NAIROBI, Kenya, May 29 – Forty percent of cigarette smokers in Kenyan schools are girls, a new survey released on Friday has revealed.

A Global Youth Tobacco survey done by the Tobacco Control Board indicated that more girls were picking up the habit.

Board chairman Peter Odhiambo pointed out that the statistics are the highest ever recorded in the country.

“Before this, Kenya had almost the range of about 12 percent smokers globally. Now it is rising to almost 18 percent. Men smoke more and more but we are seeing more and more women also smoking and that is lethal,” Dr Odhiambo observed.

“Of schoolchildren who smoke, a good 40 percent were girls and the rest were boys and that is something we have never heard of before,” he stated.

Speaking during the observance of the World No Tobacco Day 2010 in Nairobi, Dr Odhiambo urged women to desist from smoking citing adverse effects.

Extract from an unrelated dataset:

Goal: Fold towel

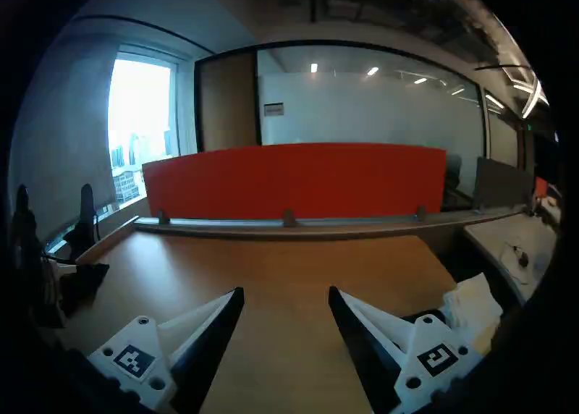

“The effects of smoking for women is much worse than for men. For women they will have the problem of infertility if not sterility, very frequent abortions, still births, sudden infant death syndromes,” he explained.

“This is like hitting them in the face because women and children are like the fruits of a tree,” he added.

The Ministry of Public health and Sanitation meanwhile has raised the red flag over the increasing number of female smokers in the country.

Minister Beth Mugo attributed this to the aggressive advertising campaigns targeting women by cigarette manufacturing companies.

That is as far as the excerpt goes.